- _WORK TO BE COMPLETED_: Each line of the data below that includes the string "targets" must be copied.

- _RECORD SET_:
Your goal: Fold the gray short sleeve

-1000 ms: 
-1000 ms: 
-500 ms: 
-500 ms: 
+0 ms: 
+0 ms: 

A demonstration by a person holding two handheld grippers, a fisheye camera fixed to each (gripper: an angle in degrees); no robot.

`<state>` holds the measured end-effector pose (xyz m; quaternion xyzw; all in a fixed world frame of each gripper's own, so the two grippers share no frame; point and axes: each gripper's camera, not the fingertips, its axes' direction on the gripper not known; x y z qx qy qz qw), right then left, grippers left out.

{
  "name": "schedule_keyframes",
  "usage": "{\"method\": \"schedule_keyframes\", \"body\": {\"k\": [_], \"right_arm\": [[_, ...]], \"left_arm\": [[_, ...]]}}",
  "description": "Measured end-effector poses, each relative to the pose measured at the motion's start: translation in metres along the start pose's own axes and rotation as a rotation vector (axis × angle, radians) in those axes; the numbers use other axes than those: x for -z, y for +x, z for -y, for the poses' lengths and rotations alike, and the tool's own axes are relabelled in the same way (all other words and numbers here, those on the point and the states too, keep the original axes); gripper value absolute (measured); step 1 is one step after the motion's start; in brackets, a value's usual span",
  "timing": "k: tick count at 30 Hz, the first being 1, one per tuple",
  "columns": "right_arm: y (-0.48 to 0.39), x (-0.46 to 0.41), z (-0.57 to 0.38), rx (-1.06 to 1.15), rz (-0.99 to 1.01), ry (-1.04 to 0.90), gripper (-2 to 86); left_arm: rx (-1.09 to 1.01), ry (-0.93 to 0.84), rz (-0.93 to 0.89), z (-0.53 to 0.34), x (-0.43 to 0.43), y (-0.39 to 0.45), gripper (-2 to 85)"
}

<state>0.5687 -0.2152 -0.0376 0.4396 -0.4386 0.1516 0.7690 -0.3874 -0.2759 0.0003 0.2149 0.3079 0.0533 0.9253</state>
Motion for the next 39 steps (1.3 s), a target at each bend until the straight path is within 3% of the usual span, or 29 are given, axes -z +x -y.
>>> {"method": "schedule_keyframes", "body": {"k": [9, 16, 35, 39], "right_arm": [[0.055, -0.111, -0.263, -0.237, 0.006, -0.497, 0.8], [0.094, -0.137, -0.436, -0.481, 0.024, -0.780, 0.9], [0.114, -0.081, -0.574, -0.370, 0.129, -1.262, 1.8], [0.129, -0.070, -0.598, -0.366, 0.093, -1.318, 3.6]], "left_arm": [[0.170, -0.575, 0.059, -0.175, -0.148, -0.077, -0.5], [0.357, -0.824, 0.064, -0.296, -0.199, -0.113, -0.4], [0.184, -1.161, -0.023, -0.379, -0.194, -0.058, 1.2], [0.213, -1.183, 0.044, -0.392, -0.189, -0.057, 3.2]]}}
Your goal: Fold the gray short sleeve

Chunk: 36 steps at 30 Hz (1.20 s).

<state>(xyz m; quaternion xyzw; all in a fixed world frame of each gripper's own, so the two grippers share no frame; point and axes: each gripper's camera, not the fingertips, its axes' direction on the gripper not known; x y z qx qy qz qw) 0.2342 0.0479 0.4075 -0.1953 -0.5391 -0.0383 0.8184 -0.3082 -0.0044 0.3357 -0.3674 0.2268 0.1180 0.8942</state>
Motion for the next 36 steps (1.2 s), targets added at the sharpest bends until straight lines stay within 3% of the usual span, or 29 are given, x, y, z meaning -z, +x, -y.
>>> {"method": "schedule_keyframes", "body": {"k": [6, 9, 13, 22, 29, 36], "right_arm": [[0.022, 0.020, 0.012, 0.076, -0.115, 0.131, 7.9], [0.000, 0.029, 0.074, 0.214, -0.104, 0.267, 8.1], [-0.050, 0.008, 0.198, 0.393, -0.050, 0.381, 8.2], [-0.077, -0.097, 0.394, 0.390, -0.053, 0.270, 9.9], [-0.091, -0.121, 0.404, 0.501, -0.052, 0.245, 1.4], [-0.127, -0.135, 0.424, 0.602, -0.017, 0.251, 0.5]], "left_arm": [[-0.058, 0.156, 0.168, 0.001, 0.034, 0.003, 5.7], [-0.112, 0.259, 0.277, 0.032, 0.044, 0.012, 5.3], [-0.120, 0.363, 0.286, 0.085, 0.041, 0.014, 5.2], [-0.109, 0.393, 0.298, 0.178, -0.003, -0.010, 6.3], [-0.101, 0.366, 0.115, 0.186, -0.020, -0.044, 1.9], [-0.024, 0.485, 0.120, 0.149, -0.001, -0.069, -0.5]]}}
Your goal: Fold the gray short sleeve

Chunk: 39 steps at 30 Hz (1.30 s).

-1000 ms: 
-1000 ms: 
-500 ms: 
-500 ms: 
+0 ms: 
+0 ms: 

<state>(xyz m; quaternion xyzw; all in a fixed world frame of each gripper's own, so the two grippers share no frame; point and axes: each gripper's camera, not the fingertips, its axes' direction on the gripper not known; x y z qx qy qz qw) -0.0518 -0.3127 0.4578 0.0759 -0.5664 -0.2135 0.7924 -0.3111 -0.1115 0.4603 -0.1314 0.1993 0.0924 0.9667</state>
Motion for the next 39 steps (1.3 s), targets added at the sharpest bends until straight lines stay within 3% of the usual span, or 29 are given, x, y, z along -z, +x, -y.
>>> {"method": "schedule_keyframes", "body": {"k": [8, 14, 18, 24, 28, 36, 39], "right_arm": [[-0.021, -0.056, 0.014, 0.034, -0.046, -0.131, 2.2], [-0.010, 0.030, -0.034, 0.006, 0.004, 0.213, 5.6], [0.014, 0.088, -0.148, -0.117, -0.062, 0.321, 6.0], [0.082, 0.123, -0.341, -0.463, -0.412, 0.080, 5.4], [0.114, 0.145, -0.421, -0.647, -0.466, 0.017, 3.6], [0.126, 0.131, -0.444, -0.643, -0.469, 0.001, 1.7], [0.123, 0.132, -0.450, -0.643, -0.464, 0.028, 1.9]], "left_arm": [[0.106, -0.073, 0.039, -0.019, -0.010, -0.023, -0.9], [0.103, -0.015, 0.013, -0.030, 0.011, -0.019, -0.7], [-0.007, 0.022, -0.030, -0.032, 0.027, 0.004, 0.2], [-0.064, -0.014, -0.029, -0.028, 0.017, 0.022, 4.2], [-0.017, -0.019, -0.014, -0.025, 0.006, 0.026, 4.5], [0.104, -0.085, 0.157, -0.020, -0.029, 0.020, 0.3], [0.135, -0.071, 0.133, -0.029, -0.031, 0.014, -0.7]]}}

- _WORKED SOLUTION_:
Motion for the next 36 steps (1.2 s), targets added at the sharpest bends until straight lines stay within 3% of the usual span, or 29 are given, x, y, z meaning -z, +x, -y.
Motion for the next 39 steps (1.3 s), targets added at the sharpest bends until straight lines stay within 3% of the usual span, or 29 are given, x, y, z along -z, +x, -y.

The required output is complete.